Só por curiosidade mórbida...



Todos sabemos que o ser humano tem uma atracção especial pelo que é mórbido. O exemplo típico disso é quando abrandamos o carro para ver um acidente, na esperança de podermos ver se é grave e estimar os estragos materiais e as perdas humanas através do vislumbre de sangue no chão, chapa amolgada e da quantidade de ambulâncias no local. Todos refilamos quando vemos que o trânsito, afinal, era por causa de um acidente na via contrária, mas ao passarmos pelo local também abrandamos e damos uma olhadela de relance para satisfazer a nossa curiosidade mórbida. Acontece o mesmo com as tragédias que enchem todos os jornais e especiais de notícias de horas e horas. Seja com os atentados ou, agora, com a tragédia dos incêndios que se abateu no nosso país mal-habituado a catástrofes desta dimensão, felizmente. Há um cantinho tenebroso e recalcado do nosso cérebro que espera que, de cada vez que se actualizam as notícias, o número de mortos tenha aumentado. «Isto ainda vai aos 100 mortos!», pensamos. Não ficamos tristes por não haver mais mortos, tal como não ficamos contentes se os houver, atenção, mas ficamos, à falta de melhor palavra, desiludidos da mesma forma como quando olhamos para um acidente no trânsito e afinal foi só um toque de chapa.

Há uma linha ténue entre informar e o entretenimento. «Morreram 64 pessoas» é informação, mas dizê-lo narrando uma montagem de imagens tristes em câmara lenta com uma música de fundo triste passa a ser entretenimento. Factos com uma roupagem elaborada para puxar à lágrima são entretenimento macabro. Uma das razões pelas quais vemos este tipo de notícias é para pensarmos como seria se fossemos nós a lidar com aquilo. Tínhamos dado meia volta na estrada? Feito marcha-atrás porque o carro tem o motor à frente e é melhor bater de trás sem ficar com o carro parado? Íamos a correr pela berma com um lenço ensopado em água do limpa-para-brisas? Tudo isto nos passa pela cabeça e está provado que assistir a tragédias nas quais há testemunhos de sobreviventes nos pode ajudar a não morrer caso desgraça parecida nos bata à porta. Uma vez vi uma entrevista de um gajo nu, na rua, que tinha saído de casa antes do prédio colapsar com um terramoto, sem tempo de se vestir porque estava a dormir sem roupa. Depois disso, de cada vez que me encontro todo nu na cama, antes de adormecer vou vestir uns boxers porque me lembro dessa situação constrangedora.

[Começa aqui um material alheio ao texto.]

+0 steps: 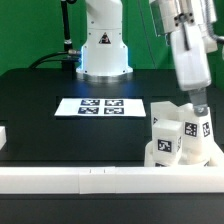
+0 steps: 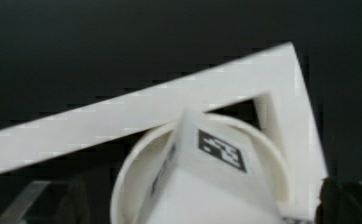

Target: Assemble stool

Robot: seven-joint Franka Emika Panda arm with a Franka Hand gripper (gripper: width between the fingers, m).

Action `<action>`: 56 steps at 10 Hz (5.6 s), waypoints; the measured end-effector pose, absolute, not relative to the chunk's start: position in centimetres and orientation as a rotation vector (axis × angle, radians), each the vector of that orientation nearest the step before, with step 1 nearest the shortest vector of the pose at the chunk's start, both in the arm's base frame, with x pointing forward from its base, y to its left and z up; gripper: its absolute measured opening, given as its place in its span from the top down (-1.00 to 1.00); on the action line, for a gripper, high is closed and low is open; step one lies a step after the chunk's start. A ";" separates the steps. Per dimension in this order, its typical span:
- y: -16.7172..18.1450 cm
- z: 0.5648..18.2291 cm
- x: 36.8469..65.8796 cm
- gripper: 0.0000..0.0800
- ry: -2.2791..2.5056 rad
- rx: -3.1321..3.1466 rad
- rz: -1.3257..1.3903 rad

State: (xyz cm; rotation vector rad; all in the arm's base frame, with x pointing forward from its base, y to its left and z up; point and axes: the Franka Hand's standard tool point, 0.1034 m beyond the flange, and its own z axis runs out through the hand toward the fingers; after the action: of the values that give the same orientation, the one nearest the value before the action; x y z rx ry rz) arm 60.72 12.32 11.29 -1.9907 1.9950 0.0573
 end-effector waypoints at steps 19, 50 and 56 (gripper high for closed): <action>13.7 10.9 60.8 -0.62 -0.776 -2.997 -0.166; 11.8 8.1 62.2 0.15 1.595 -2.499 0.012; 13.0 8.1 62.8 0.15 2.393 -1.497 0.056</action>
Offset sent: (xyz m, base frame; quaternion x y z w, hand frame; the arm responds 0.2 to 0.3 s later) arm 0.0000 0.0000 0.0000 0.0000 0.0000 -0.1296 0.9916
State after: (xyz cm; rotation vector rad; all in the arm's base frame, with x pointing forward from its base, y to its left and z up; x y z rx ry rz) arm 62.75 13.00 8.10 -1.4971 2.3931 0.0556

Ainda por cima, de noite está mais frio e era uma vergonha aparecer a Judite ao meu lado a fazer uma reportagem quando estou todo mirrado. 

Esta curiosidade mórbida pode justificar o facto de a grande maioria das notícias que fazem as manchetes dos jornais ser negativa. A maioria de nós vive num mundo fixe, sem guerra, sem fome, sem crime. Esquecemo-nos que a maioria do mundo não é assim e ficamos surpreendidos quando vemos notícias negativas, especialmente se forem perto de nós. Imaginem um telejornal em que todas as notícias eram positivas, com coisas boas que tinham acontecido a outras pessoas e feitos fantásticos que outros tinham praticado. Íamo-nos sentir uma merda. Por muito que nos custe, os jornalistas não devem criar ondas de solidariedade porque assim estão a distinguir entre tragédias de maior e de menor valor e a dizer que as pessoas enquanto indivíduos não valem o mesmo. As vidas só valem se forem à palete e se a tragédia for em grande. Porque é que se recolheram toneladas de alimentos para os bombeiros e se assobia para o lado quando nos entregam o saquinho do banco alimentar contra a fome? Todos nós temos as nossas causas e não é isso que está em causa, passe a expressão: o que está em causa é dar-se um litro de água para ajudar um bombeiro ou dar cinco euros para a conta solidária e acharmos que somos as melhores pessoas do mundo e que podemos dar lições de moral aos outros. Fixe, ajudaste. Seja para te sentires bem ou não o que interessa é que ajudaste, mas feitas as contas continuas a trazer muito mais mal ao mundo do que bem, directa ou indirectamente. Todos nós. Somos um capricho do universo que tal como o fogo consome tudo por onde passa e deixa destruição atrás com o nosso consumismo desenfreado.

Por muito que nos queiramos colocar num pedestal de empatia face às aos outros, o que é certo é que o nosso sofrimento enquanto observadores de uma tragédia dura pouco. Todos nos emocionámos ao ouvir aquele homem que perdeu a mulher e as duas filhas, no entanto, ele irá continuar a sofrer o resto da vida e nós, para a semana, já nos esquecemos.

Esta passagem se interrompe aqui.